The air in the room stilled.
“You’re what?” Vale gaped.
“Damien hasn’t appeared to me since the days after the Battle of Damenal, and it’s starting to feel odd. I saw him four times in a matter of months and now…nothing. It feels…wrong.” I wrapped my hand around the Angelborn shard on my necklace and our pulses synchronized.
“What can you learn from speaking with him?” Santorina was skeptical. Crossing her arms, she came to stand in our circle, her soft gown swishing below the wide leather belt cinching her waist. A hint of warrior gear.
“Answers,” I stated. “We have three emblems now, and we’re no closer to figuring out why or what they’re for. If I can talk to Damien, maybe he can reveal something.”
It was an idea I’d had since Malakai mentioned he thought Lucidius had been trying to contact Damien. It wasn’t technically advised, but we were working beyond the bounds of known magic.
Based on the restraint Damien showed last time we spoke, it might be a futile effort, but I had to try. Judging by my friends’ expressions and the aimlessness we’d all been feeling, they understood.
“Why am I here, then?” Vale asked. She wasn’t arguing with my plan, though. Her head tilted, arms crossing as she considered the possibilities.
“Did you bring what I requested?” I asked. Nodding, she pulled a pouch from her side. “I want you to conduct a session while I try to contact the Angel and see if anything can be found within the overlapping forces.”
“To challenge the block I’ve been getting by siphoning off some of your power.” A devious smile split her lips, light returning to her eyes. “I’m in.”
“You’re going to help us?” Cyph asked, not unkindly.
Vale leveled him a stare. “Some of you may not believe it, but I only want to assist in this mission. You’re all the only reason I’m still alive.”
“Set up wherever you need to,” I said before Cyph could respond.
Vale dropped to the floor, skirt pooling around her, and pulled incense and matches from her pouch.
“Do you have the ingredients Malakai said Lucidius used?” Rina asked.
I shook my head. “I’m going to bleed on the emblems and pray Damien answers.”
Tolek stepped closer to me. “Wait a second?—”
“Don’t start being all overprotective now, Tolek,” Jezebel teased.
“I’ve always been protective of her.” He glared at my sister, then flashed me kinder eyes. “I support you doing what you have to, but I don’t want you to have to draw your own blood for this damn Angel.”

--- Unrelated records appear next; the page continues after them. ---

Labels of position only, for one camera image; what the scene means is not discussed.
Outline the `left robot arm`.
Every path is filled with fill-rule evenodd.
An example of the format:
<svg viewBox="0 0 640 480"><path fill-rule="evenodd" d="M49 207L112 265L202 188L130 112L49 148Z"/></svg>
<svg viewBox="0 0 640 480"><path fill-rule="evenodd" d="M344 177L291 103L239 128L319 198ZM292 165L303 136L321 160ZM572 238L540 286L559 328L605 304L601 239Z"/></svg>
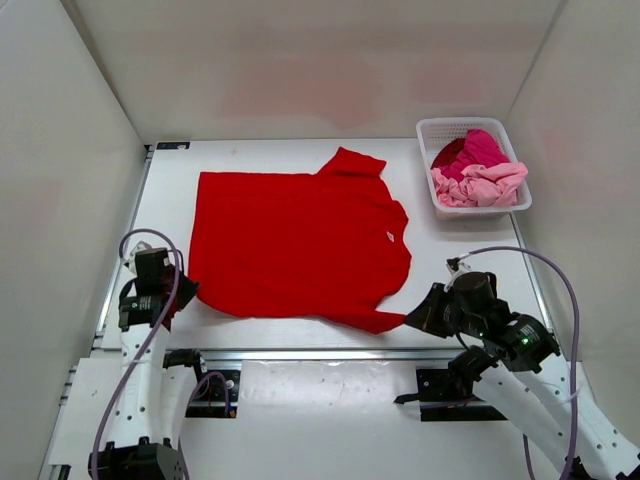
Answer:
<svg viewBox="0 0 640 480"><path fill-rule="evenodd" d="M196 283L174 265L139 266L119 298L121 376L88 458L93 479L185 479L180 432L190 401L208 389L196 350L168 348L171 322Z"/></svg>

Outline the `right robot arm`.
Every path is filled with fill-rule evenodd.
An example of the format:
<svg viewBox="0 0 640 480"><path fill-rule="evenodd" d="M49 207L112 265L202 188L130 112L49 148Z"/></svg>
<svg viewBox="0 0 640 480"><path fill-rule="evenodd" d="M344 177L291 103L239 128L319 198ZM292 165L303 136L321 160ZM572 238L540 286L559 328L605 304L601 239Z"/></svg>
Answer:
<svg viewBox="0 0 640 480"><path fill-rule="evenodd" d="M404 319L441 338L477 339L397 403L430 408L477 398L511 422L572 479L636 479L639 449L581 393L553 335L536 318L513 312L490 272L458 273L435 283Z"/></svg>

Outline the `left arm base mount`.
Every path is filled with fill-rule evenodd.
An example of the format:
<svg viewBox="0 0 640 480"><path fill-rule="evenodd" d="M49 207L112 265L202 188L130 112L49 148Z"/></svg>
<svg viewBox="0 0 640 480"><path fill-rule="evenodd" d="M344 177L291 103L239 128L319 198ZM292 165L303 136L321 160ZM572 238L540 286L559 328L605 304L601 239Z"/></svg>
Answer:
<svg viewBox="0 0 640 480"><path fill-rule="evenodd" d="M238 364L216 365L208 362L197 349L179 349L164 355L163 369L172 381L177 373L189 373L187 380L195 381L188 391L193 397L186 407L190 418L235 418L241 383Z"/></svg>

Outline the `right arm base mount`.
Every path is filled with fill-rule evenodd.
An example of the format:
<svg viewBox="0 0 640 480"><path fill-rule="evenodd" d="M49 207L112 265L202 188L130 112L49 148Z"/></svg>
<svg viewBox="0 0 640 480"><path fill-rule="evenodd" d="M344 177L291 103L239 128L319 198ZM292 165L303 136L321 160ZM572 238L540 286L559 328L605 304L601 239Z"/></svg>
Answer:
<svg viewBox="0 0 640 480"><path fill-rule="evenodd" d="M415 393L401 394L394 399L394 403L418 403L421 422L506 420L498 410L474 396L469 384L452 377L449 370L418 368L416 385Z"/></svg>

“Blood activates the emblems, Tol.” I spoke softly, as if this was some intimate moment between us. I didn’t know why it felt as such, but there was a fear in his eyes I couldn’t ignore. “I have to try.”
He searched my gaze, finally sighing. “Fine, but only a small cut.” He cupped my cheek. “You’ve got to stay in one piece, Alabath.”
“You always hold me together,” I whispered. If there hadn’t been others in the room, I may have said more. Told him how much it saved me when he cared for those pieces I tore apart. That he was the mortar between the bricks of myself.
Spirits, I had so much more I wanted to tell him. But now wasn’t the time.
Instead, I closed my eyes when he pressed a kiss to my forehead—allowed his touch to flow through my body and root me to the floor, to this moment. When I turned back to the group, Jezebel was watching me with a knowing smirk. I rolled my eyes at her.
“Let’s get to the ill-advised ritual, then, shall we?” Rina drawled.
Tolek brushed my hair around my shoulder and removed my emblem necklace. His fingers trailed down my spine, and I shivered, drawing a quiet chuckle from him. No time for games now.
I removed the fae bargain charm from the necklace and tucked it in the pocket of my leathers, ignoring Rina’s narrowed eyes on it. Then, I took out Barrett’s ring and the Seawatcher pearl we’d retrieved, placing all three tokens in the center of the room. Vale was already encased in a dove blue fog. Cyph watched her, jaw ticking, probably thinking of the last time he’d seen her do this—when he’d crawled across a cold temple floor, through his own blood, begging her to stop.
“Pull her out if something goes wrong,” I told him.
“I will,” he swore without looking away from where Vale had her hands palm up on her thighs, head tilted back, muttering.
Pulling the dagger Cypherion had gifted me for my last birthday from my thigh, I kneeled before the emblems. Tolek crouched beside me with his journal, Jezebel and Santorina standing across from us.